TONIGHT in Princeton: A Conversation with Rush Holt

ACLU-NJ: Conversation with Rep. Rush Holt, Scientist & Civil Libertarian

When: Tonight 7pm

Where: Unitarian Universalist Congregation of Princeton

50 Cherry Hill Road in Princeton

Rush Holt is my old boss; I’m a vet of his campaign staff. We lost Holt as our representative when Hunterdon was redistricted into CD7 and Leonard Lance territory; a distinct step down. But he’s still my hero. Here are 3 things I find encouraging about him:

1) He was always more interested in the word “representative” than in the word “congressman.” That is, more compelled by his responsibilities to those he represented than any title referring to himself as a member of Congress. If that sounds pretty Boy Scout of him, then that’s exactly it. He has been a straight arrow as long as I’ve known him.

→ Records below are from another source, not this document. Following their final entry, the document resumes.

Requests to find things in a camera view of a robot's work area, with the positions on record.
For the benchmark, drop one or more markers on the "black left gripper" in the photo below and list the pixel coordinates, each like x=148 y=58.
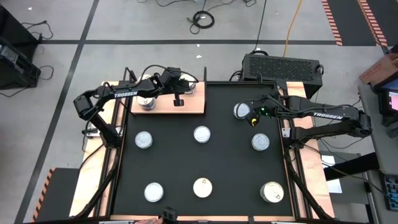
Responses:
x=174 y=89

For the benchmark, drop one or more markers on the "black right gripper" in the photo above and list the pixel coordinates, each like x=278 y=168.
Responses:
x=270 y=107

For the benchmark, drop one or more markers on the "green white tuna can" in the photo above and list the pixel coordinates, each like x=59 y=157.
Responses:
x=154 y=192
x=240 y=110
x=260 y=142
x=202 y=134
x=144 y=139

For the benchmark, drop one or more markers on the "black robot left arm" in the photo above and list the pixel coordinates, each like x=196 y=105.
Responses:
x=124 y=94

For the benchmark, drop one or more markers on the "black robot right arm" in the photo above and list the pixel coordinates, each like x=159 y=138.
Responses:
x=326 y=115

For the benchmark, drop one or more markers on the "wooden tray board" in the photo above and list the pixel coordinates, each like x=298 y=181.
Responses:
x=200 y=107

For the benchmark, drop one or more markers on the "black perforated computer case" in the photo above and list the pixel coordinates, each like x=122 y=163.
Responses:
x=280 y=68

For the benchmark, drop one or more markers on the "black table mat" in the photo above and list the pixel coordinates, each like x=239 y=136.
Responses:
x=186 y=165

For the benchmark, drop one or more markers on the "white paper sheet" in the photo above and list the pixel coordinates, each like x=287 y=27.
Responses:
x=334 y=186

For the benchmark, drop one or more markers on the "black desk support bar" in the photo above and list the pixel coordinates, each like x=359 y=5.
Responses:
x=351 y=166

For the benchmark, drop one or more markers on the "black handheld device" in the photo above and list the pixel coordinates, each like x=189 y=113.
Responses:
x=169 y=214

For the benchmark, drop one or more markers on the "person's hand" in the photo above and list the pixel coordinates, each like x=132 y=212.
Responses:
x=150 y=221

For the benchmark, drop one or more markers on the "brown cardboard box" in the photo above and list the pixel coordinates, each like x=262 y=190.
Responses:
x=379 y=70

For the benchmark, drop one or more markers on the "grey desk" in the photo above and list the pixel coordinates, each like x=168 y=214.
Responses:
x=381 y=152

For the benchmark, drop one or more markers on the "black orange striped floor mat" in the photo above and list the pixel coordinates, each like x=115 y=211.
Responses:
x=62 y=193
x=351 y=18

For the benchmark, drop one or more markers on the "monitor with pink screen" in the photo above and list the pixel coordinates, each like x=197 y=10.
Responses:
x=393 y=104

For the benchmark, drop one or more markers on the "black keyboard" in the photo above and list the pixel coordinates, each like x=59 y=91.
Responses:
x=392 y=193

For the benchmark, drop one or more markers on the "black equipment case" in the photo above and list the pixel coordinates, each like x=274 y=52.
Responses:
x=15 y=62

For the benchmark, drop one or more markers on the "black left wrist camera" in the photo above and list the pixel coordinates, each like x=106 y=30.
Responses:
x=171 y=75

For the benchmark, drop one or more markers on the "silver metal bracket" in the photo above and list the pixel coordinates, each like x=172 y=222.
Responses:
x=285 y=132
x=202 y=222

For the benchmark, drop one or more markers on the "black aluminium rig frame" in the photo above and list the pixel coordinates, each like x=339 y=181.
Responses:
x=100 y=191

2) Rush is a good-government crusader in the best of ways. A leader in all kinds of civil rights and civil liberties issues, which include voting rights, protecting civil liberties in the face of NSA spying, and the First Amendment.

3) Brains. Straight up. I remember when we launched the My Congressman IS a rocket scientist bumper sticker, and started getting requests for them not only from District and Jersey, but from college campuses and other places where education and science are prized. I’ve seen those stickers – in Rush Holt green, black and white – in several states. But if anyone gets the idea that Holt’s smarts are highfalutin’ or ivory tower-removed, get over it. The guy’s a 5-time Jeopardy winner, and the only dude I know of ever to beat IBM’s Watson supercomputer. But he’s far less interested in his own intelligence than in other people’s educational opportunities, and in what science research can make available to the world.

My Congressman IS a Rocket Scientist

Comments (4)

  1. deciminyan

    Here’s the interview we did with Holt when he was running for Senate:

  2. Alex

    When I moved to New Jersey from Pennsylvania over a decade ago, I had some misgivings (many of which were well-founded) but there was one thing I was very happy about: I got to be represented by arguably the smartest guy in Congress. I couldn’t help reminding some of my out-of-state friends that my Representative was smarter than theirs. Every election time, it felt good to vote for somebody without any misgivings at all. I’m very sorry to see him move on.